## PROBLEM DETAILS
Transcribe all the data below exactly, leaving its pictures out.

## DATA EXTRACT
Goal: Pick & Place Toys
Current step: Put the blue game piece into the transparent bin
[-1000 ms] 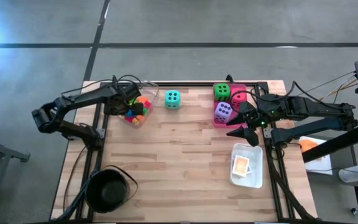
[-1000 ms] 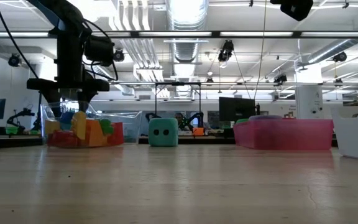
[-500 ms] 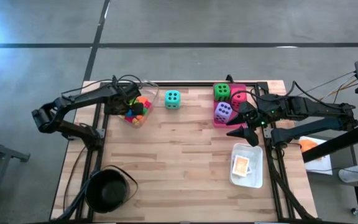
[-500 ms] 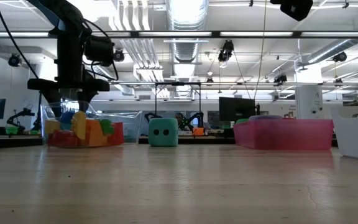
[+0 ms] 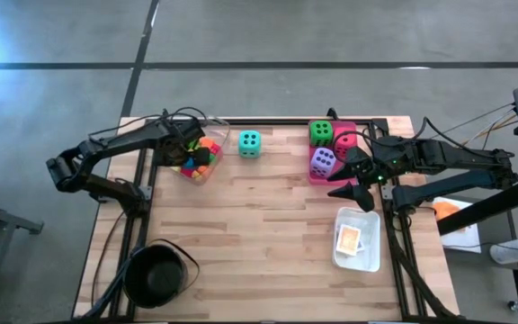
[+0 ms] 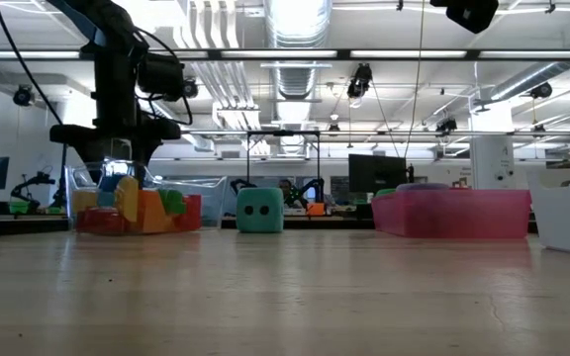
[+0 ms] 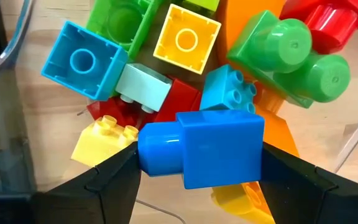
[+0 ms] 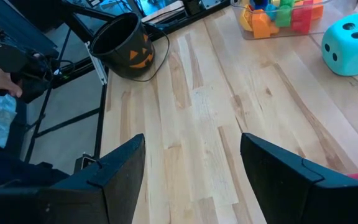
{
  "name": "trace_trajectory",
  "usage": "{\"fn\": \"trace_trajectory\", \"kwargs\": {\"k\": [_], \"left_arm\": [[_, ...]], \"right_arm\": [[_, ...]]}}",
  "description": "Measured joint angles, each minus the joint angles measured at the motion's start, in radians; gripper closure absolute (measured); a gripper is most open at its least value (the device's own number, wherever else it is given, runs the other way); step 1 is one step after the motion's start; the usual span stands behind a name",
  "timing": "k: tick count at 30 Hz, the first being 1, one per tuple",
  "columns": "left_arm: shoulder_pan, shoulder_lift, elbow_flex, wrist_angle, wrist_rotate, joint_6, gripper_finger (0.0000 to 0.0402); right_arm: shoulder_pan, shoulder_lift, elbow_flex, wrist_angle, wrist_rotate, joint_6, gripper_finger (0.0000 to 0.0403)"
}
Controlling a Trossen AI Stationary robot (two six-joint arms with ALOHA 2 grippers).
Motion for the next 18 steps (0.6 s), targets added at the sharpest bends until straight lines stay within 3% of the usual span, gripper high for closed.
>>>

## EXERCISE RESULT
Goal: Pick & Place Toys
Current step: Put the blue game piece into the transparent bin
[-1000 ms] 
[-1000 ms] 
[-500 ms] 
[-500 ms] 
[+0 ms] 
[+0 ms] 
[+0 ms] 
[+0 ms] 
{
  "name": "trace_trajectory",
  "usage": "{\"fn\": \"trace_trajectory\", \"kwargs\": {\"k\": [_], \"left_arm\": [[_, ...]], \"right_arm\": [[_, ...]]}}",
  "description": "Measured joint angles, each minus the joint angles measured at the motion's start, in radians; gripper closure absolute (measured); a gripper is most open at its least value (the device's own number, wherever else it is given, runs the other way); step 1 is one step after the motion's start; the usual span stands behind a name",
  "timing": "k: tick count at 30 Hz, the first being 1, one per tuple",
  "columns": "left_arm: shoulder_pan, shoulder_lift, elbow_flex, wrist_angle, wrist_rotate, joint_6, gripper_finger (0.0000 to 0.0402); right_arm: shoulder_pan, shoulder_lift, elbow_flex, wrist_angle, wrist_rotate, joint_6, gripper_finger (0.0000 to 0.0403)"
}
Controlling a Trossen AI Stationary robot (two six-joint arms with ALOHA 2 grippers).
Motion for the next 18 steps (0.6 s), targets added at the sharpest bends until straight lines stay within 3% of the usual span, gripper high for closed.
>>>

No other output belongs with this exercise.